Equine Massage Therapy Techniques That You Can Do Yourself!

Having a certified Equine Massage Therapist work on your horse is important – how often is needed is dependent on how hard your horse is working, whether there is an injury or chronic condition present, and of course, how easy it is to arrange treatment and access the budget you need for it.

If you have worked with a trained massage therapist before, they often
teach you a few techniques and areas that you can give daily attention to. Having your hands on your horse, touching and massage them is a good thing as often as you can do it.

It is very helpful to have is a printout of a horse’s body shape where you can
mark areas of your horse’s body that are sensitive or reactive. It is a good idea to keep records of what you notice.

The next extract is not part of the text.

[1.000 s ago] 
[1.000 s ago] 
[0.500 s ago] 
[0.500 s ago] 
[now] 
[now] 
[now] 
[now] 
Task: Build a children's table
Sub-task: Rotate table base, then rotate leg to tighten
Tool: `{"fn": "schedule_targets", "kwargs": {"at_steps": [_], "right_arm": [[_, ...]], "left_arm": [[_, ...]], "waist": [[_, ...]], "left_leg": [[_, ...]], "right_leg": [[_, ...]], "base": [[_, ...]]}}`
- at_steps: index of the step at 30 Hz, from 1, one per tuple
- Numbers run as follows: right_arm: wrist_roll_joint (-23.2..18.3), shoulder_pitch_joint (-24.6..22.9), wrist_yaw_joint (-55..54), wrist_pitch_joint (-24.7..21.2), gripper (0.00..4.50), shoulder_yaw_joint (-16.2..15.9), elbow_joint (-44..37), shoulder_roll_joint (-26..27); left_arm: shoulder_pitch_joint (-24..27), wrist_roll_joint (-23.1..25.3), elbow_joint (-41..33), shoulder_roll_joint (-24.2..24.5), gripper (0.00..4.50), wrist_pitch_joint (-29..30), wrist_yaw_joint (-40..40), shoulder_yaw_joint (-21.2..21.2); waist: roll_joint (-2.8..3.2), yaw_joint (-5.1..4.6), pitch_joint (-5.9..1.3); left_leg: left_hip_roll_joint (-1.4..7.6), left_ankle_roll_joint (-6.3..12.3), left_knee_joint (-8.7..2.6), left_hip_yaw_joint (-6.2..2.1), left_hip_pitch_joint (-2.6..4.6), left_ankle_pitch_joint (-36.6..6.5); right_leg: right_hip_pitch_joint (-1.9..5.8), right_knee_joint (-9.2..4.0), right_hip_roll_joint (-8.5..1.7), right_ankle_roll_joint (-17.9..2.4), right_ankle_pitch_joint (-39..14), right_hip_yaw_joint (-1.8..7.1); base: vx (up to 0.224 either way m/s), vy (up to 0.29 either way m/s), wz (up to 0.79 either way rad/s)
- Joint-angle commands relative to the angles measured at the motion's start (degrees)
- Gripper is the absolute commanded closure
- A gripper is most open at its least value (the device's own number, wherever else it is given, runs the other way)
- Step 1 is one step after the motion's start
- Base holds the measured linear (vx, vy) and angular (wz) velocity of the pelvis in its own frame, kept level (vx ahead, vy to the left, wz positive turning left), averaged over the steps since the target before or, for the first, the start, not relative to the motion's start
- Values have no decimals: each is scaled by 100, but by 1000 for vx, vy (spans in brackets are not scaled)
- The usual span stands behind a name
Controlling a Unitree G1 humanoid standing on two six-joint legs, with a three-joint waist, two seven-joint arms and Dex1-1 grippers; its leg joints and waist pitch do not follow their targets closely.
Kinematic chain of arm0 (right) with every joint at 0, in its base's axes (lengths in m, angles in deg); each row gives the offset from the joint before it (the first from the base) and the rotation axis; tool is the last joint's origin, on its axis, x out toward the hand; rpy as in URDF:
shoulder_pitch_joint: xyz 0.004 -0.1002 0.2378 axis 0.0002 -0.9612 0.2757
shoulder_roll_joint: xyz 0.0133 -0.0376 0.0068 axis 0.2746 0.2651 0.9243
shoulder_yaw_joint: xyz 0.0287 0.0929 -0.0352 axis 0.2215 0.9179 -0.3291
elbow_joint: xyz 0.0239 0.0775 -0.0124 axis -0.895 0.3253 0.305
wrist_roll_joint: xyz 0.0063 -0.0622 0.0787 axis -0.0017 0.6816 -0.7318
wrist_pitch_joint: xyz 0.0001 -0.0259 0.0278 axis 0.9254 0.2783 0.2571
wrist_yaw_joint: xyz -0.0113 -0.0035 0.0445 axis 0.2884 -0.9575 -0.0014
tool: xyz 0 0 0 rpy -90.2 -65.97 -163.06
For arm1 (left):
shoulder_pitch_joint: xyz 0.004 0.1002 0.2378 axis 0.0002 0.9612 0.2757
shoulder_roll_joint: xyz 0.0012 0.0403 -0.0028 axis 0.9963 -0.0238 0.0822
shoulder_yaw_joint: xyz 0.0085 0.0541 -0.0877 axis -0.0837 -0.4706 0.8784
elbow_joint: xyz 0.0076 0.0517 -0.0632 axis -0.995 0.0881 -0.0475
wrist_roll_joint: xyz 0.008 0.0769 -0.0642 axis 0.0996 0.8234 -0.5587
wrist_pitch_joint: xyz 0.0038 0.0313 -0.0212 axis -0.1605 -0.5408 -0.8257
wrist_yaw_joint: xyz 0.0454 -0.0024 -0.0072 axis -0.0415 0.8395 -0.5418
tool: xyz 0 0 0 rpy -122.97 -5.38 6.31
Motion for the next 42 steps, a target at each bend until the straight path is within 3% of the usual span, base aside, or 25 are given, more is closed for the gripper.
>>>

Also, for safety’s sake, remember that any horse is capable of biting or kicking as a response to a painful area that you may find. Be mindful of it, and keep care to watch their expressions – their ears, when they swing their head or switch their tail – not only for your own safety, but as feedback from your horse of areas they may have pain or stiffness in.

THREE ways to use your HANDS:

  1. the pads of your finger tips
  2. the heel of your palm
  3. thumb pressure

Generally, the muscles in your horse’s body run in the same direction as the
hair grows. As you get a feel for it, you’ll be able to palpate knots, tightness, and even some of the muscle bundles.

Each horse will respond differently to different amounts of pressure in each
body part that you work on. Practicing will familiarize you with what your horse appreciates and where. Start on the neck, as it is relatively easy to see the muscles on the neck and experiment with a soft, medium and deep pressure with each of the three ways to use your hands.

As you feel more confident with massaging, move down his or her body.
Make the appropriate changes as you reach the different body parts. For example, a very light touch of thumb pressure works well for the rib cage. Pay particular attention to muscle groups that you make work hard, or may get stiff from limited engagement – like the area in the loin and croup, on the top of the back, behind where your saddle sits.

Enjoy the time with your horse, and do what you can as often as you can!
Consult with your certified therapist for additional techniques that will help your equine partner as an individual. Happy horses make for happy riders!